Saved data entries
━━━━
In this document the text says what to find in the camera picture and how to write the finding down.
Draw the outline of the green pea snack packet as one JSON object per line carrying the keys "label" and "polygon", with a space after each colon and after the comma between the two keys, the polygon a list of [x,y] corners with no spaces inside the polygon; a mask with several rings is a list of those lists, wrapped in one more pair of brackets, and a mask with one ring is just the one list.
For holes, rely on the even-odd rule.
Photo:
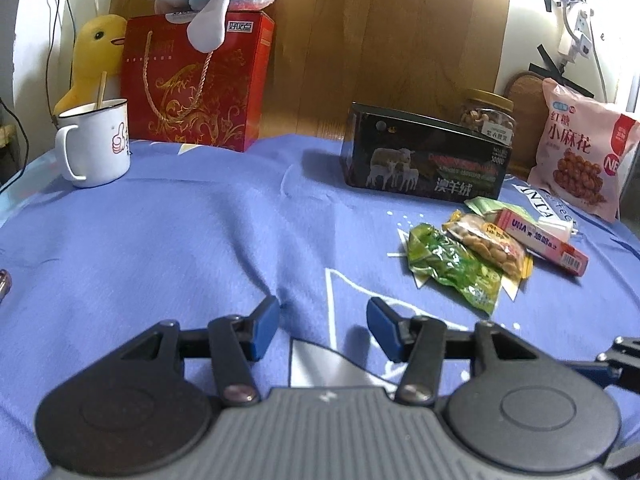
{"label": "green pea snack packet", "polygon": [[414,276],[454,288],[474,309],[492,315],[501,274],[442,230],[421,223],[409,232],[408,267]]}

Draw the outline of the clear peanut snack packet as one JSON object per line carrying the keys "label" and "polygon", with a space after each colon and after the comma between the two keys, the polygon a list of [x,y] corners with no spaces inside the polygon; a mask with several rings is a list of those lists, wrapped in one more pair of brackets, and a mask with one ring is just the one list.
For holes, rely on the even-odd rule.
{"label": "clear peanut snack packet", "polygon": [[532,275],[533,259],[525,247],[478,214],[464,214],[456,210],[442,229],[508,278],[519,281]]}

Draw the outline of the light green snack packet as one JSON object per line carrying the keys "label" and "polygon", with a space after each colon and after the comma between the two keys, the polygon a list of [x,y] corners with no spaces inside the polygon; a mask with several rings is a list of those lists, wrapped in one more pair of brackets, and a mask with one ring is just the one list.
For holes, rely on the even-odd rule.
{"label": "light green snack packet", "polygon": [[521,216],[523,214],[527,214],[527,211],[520,206],[503,203],[500,202],[500,200],[494,200],[493,198],[483,196],[470,198],[469,200],[466,200],[464,204],[470,211],[472,211],[473,214],[477,214],[483,218],[494,216],[503,209],[514,212],[514,214],[520,214]]}

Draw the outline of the pink rectangular snack box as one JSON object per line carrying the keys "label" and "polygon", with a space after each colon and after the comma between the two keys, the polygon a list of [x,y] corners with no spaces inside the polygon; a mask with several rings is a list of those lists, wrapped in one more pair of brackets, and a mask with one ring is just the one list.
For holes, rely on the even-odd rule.
{"label": "pink rectangular snack box", "polygon": [[588,257],[567,242],[563,242],[534,222],[526,220],[510,209],[497,211],[494,223],[508,233],[524,247],[556,264],[575,276],[583,276],[586,272]]}

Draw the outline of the black sheep-print storage box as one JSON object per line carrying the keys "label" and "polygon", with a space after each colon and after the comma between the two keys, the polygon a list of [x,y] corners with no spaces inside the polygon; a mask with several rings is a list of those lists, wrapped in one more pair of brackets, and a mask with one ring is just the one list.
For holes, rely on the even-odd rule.
{"label": "black sheep-print storage box", "polygon": [[341,162],[354,188],[463,203],[497,198],[511,149],[419,114],[352,103]]}

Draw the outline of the pink fried-twist snack bag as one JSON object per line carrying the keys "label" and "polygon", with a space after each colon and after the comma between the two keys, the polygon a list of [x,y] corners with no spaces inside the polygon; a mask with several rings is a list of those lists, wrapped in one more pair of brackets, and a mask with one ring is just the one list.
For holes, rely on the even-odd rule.
{"label": "pink fried-twist snack bag", "polygon": [[542,82],[548,118],[528,183],[612,222],[620,208],[618,170],[639,143],[639,117]]}

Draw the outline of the nut jar gold lid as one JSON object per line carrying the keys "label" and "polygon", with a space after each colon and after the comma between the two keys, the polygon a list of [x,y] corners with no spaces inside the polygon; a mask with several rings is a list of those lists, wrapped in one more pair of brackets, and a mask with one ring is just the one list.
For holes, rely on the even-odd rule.
{"label": "nut jar gold lid", "polygon": [[516,127],[513,111],[513,102],[504,96],[468,89],[463,92],[459,124],[481,136],[511,146]]}

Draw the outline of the white enamel mug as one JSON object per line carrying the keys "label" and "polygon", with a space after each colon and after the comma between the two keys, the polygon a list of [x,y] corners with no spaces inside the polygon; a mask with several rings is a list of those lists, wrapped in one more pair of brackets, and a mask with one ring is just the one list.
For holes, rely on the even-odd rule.
{"label": "white enamel mug", "polygon": [[75,188],[95,188],[130,168],[126,99],[90,103],[58,116],[55,157],[62,177]]}

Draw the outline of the red gift bag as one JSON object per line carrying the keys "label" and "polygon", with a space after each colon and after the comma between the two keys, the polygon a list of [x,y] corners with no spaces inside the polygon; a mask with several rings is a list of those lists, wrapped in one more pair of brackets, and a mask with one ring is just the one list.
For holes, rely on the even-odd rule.
{"label": "red gift bag", "polygon": [[264,12],[231,12],[215,51],[191,46],[186,22],[130,18],[120,94],[136,140],[202,144],[244,152],[259,133],[273,20]]}

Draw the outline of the wooden panel board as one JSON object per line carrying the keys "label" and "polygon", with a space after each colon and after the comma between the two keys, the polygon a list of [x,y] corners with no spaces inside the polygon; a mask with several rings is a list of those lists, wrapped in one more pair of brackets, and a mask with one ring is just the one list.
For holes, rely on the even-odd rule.
{"label": "wooden panel board", "polygon": [[[510,0],[276,0],[261,138],[342,138],[352,103],[455,122],[463,92],[497,80]],[[158,14],[146,0],[112,0],[126,18]]]}

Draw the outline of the yellow duck plush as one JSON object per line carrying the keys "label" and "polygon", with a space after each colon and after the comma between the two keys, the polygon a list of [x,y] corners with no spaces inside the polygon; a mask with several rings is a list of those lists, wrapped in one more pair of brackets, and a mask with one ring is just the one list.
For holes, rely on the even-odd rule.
━━━━
§ ABOUT THIS TASK: What is needed is the data above, retyped exactly, with every picture left out.

§ SOLVED PROBLEM:
In this document the text says what to find in the camera picture and how to write the finding down.
Draw the outline of the green pea snack packet as one JSON object per line carrying the keys "label" and "polygon", with a space after each colon and after the comma between the two keys, the polygon a list of [x,y] corners with no spaces inside the polygon; a mask with several rings is a list of those lists, wrapped in one more pair of brackets, and a mask with one ring is just the one list.
For holes, rely on the even-odd rule.
Photo:
{"label": "green pea snack packet", "polygon": [[414,276],[454,288],[474,309],[492,315],[501,274],[442,230],[421,223],[409,232],[408,267]]}

Draw the outline of the clear peanut snack packet as one JSON object per line carrying the keys "label" and "polygon", with a space after each colon and after the comma between the two keys, the polygon a list of [x,y] corners with no spaces inside the polygon; a mask with several rings is a list of those lists, wrapped in one more pair of brackets, and a mask with one ring is just the one list.
For holes, rely on the even-odd rule.
{"label": "clear peanut snack packet", "polygon": [[532,275],[533,259],[525,247],[478,214],[464,214],[456,210],[442,229],[508,278],[519,281]]}

Draw the outline of the light green snack packet as one JSON object per line carrying the keys "label" and "polygon", with a space after each colon and after the comma between the two keys, the polygon a list of [x,y] corners with no spaces inside the polygon; a mask with several rings is a list of those lists, wrapped in one more pair of brackets, and a mask with one ring is just the one list.
For holes, rely on the even-odd rule.
{"label": "light green snack packet", "polygon": [[521,216],[523,214],[527,214],[527,211],[520,206],[503,203],[500,202],[500,200],[494,200],[493,198],[483,196],[470,198],[469,200],[466,200],[464,204],[470,211],[472,211],[473,214],[477,214],[483,218],[494,216],[503,209],[514,212],[514,214],[520,214]]}

Draw the outline of the pink rectangular snack box as one JSON object per line carrying the keys "label" and "polygon", with a space after each colon and after the comma between the two keys, the polygon a list of [x,y] corners with no spaces inside the polygon; a mask with several rings is a list of those lists, wrapped in one more pair of brackets, and a mask with one ring is just the one list.
For holes, rely on the even-odd rule.
{"label": "pink rectangular snack box", "polygon": [[588,257],[567,242],[563,242],[534,222],[526,220],[510,209],[497,211],[494,223],[508,233],[524,247],[556,264],[575,276],[583,276],[586,272]]}

Draw the outline of the black sheep-print storage box as one JSON object per line carrying the keys "label" and "polygon", with a space after each colon and after the comma between the two keys, the polygon a list of [x,y] corners with no spaces inside the polygon; a mask with several rings is a list of those lists, wrapped in one more pair of brackets, and a mask with one ring is just the one list.
For holes, rely on the even-odd rule.
{"label": "black sheep-print storage box", "polygon": [[341,162],[354,188],[463,203],[497,198],[511,149],[419,114],[352,103]]}

Draw the outline of the pink fried-twist snack bag as one JSON object per line carrying the keys "label" and "polygon", with a space after each colon and after the comma between the two keys, the polygon a list of [x,y] corners with no spaces inside the polygon; a mask with several rings is a list of those lists, wrapped in one more pair of brackets, and a mask with one ring is just the one list.
For holes, rely on the even-odd rule.
{"label": "pink fried-twist snack bag", "polygon": [[542,82],[548,118],[528,183],[612,222],[620,208],[618,170],[639,143],[639,117]]}

Draw the outline of the nut jar gold lid as one JSON object per line carrying the keys "label" and "polygon", with a space after each colon and after the comma between the two keys, the polygon a list of [x,y] corners with no spaces inside the polygon; a mask with several rings is a list of those lists, wrapped in one more pair of brackets, and a mask with one ring is just the one list.
For holes, rely on the even-odd rule.
{"label": "nut jar gold lid", "polygon": [[516,127],[513,111],[513,102],[504,96],[468,89],[463,92],[459,124],[481,136],[511,146]]}

Draw the outline of the white enamel mug as one JSON object per line carrying the keys "label" and "polygon", with a space after each colon and after the comma between the two keys, the polygon a list of [x,y] corners with no spaces inside the polygon; a mask with several rings is a list of those lists, wrapped in one more pair of brackets, and a mask with one ring is just the one list.
For holes, rely on the even-odd rule.
{"label": "white enamel mug", "polygon": [[75,188],[95,188],[130,168],[126,99],[90,103],[58,116],[55,157],[62,177]]}

Draw the outline of the red gift bag as one JSON object per line carrying the keys "label" and "polygon", with a space after each colon and after the comma between the two keys, the polygon a list of [x,y] corners with no spaces inside the polygon; a mask with several rings is a list of those lists, wrapped in one more pair of brackets, and a mask with one ring is just the one list.
For holes, rely on the even-odd rule.
{"label": "red gift bag", "polygon": [[264,12],[231,12],[215,51],[191,46],[186,22],[130,18],[120,94],[136,140],[202,144],[244,152],[259,133],[273,20]]}

Draw the outline of the wooden panel board as one JSON object per line carrying the keys "label" and "polygon", with a space after each colon and after the comma between the two keys, the polygon a list of [x,y] corners with no spaces inside the polygon; a mask with several rings is a list of those lists, wrapped in one more pair of brackets, and a mask with one ring is just the one list.
For holes, rely on the even-odd rule.
{"label": "wooden panel board", "polygon": [[[510,0],[276,0],[261,138],[342,138],[352,103],[455,122],[463,92],[497,80]],[[158,14],[146,0],[112,0],[126,18]]]}

Draw the outline of the yellow duck plush as one JSON object per line carrying the keys "label" and "polygon", with a space after each colon and after the comma between the two keys, the polygon a list of [x,y] corners with no spaces inside the polygon; a mask with several rings is a list of those lists, wrapped in one more pair of brackets, and a mask with one ring is just the one list.
For holes, rely on the even-odd rule.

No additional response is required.